• [PROBLEM STATEMENT] Every line of the entries below from the one containing "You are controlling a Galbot" to the one containing "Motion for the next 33", both ends included, must be written out exactly. No other line belongs in the answer.

━━ EXCERPTED RECORDS

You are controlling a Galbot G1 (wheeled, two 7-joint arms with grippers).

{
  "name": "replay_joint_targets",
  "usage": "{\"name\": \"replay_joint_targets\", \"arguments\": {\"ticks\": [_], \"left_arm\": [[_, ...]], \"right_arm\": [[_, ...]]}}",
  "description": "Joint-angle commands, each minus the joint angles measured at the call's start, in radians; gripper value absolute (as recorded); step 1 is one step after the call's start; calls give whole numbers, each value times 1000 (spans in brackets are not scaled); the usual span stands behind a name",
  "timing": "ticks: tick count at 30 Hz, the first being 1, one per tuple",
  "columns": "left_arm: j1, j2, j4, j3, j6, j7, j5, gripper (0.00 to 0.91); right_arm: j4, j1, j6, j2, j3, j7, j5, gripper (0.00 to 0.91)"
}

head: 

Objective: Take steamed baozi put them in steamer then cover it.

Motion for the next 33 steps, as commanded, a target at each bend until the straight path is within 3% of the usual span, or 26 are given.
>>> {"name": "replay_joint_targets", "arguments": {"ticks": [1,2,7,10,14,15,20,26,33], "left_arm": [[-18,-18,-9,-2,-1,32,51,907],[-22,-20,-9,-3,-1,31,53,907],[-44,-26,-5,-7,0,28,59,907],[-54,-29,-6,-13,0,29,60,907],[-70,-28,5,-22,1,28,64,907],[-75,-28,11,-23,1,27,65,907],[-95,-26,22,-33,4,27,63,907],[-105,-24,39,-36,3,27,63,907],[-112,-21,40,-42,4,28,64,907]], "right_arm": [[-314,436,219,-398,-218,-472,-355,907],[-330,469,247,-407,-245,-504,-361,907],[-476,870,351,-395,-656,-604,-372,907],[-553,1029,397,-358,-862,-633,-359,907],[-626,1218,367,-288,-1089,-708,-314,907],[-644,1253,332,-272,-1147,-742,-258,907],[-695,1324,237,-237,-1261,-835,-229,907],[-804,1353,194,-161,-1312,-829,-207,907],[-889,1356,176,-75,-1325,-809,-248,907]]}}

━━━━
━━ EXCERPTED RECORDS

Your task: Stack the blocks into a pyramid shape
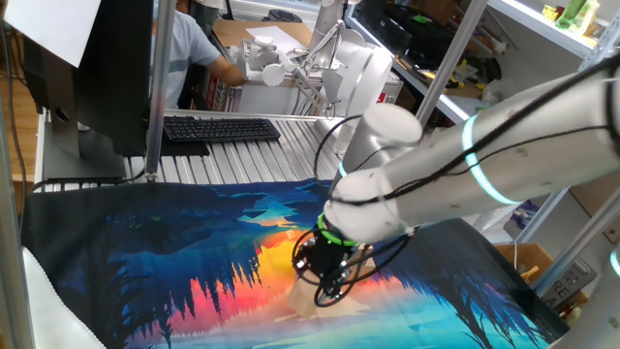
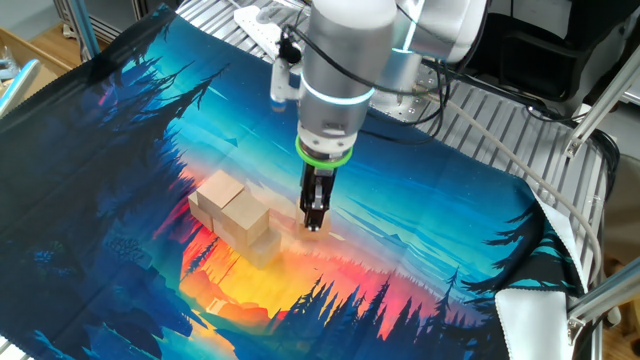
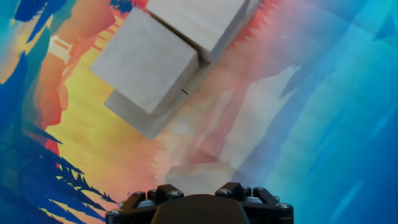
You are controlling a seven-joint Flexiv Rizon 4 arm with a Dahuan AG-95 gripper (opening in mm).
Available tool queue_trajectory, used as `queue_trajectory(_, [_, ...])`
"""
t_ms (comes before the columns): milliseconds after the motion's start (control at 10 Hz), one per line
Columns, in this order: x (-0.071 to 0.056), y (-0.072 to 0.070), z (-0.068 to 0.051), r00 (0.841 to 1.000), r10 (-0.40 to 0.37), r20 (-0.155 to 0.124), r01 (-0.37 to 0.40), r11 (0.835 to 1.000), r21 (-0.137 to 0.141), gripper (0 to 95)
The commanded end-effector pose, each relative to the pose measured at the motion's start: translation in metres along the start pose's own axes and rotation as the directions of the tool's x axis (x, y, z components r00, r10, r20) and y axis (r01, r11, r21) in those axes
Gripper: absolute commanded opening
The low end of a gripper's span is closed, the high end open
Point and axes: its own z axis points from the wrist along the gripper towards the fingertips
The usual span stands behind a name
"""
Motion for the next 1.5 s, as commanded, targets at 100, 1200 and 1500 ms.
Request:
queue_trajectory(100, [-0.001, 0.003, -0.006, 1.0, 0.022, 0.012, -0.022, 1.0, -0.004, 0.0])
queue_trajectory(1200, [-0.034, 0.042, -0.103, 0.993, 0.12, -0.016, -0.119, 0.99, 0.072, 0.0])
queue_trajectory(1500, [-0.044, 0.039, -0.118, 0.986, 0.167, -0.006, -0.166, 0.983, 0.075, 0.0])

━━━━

• [RESPONSE TO THE EXERCISE]
You are controlling a Galbot G1 (wheeled, two 7-joint arms with grippers).

{
  "name": "replay_joint_targets",
  "usage": "{\"name\": \"replay_joint_targets\", \"arguments\": {\"ticks\": [_], \"left_arm\": [[_, ...]], \"right_arm\": [[_, ...]]}}",
  "description": "Joint-angle commands, each minus the joint angles measured at the call's start, in radians; gripper value absolute (as recorded); step 1 is one step after the call's start; calls give whole numbers, each value times 1000 (spans in brackets are not scaled); the usual span stands behind a name",
  "timing": "ticks: tick count at 30 Hz, the first being 1, one per tuple",
  "columns": "left_arm: j1, j2, j4, j3, j6, j7, j5, gripper (0.00 to 0.91); right_arm: j4, j1, j6, j2, j3, j7, j5, gripper (0.00 to 0.91)"
}

head: 

Objective: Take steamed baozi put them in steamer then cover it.

Motion for the next 33 steps, as commanded, a target at each bend until the straight path is within 3% of the usual span, or 26 are given.

The requested output is complete.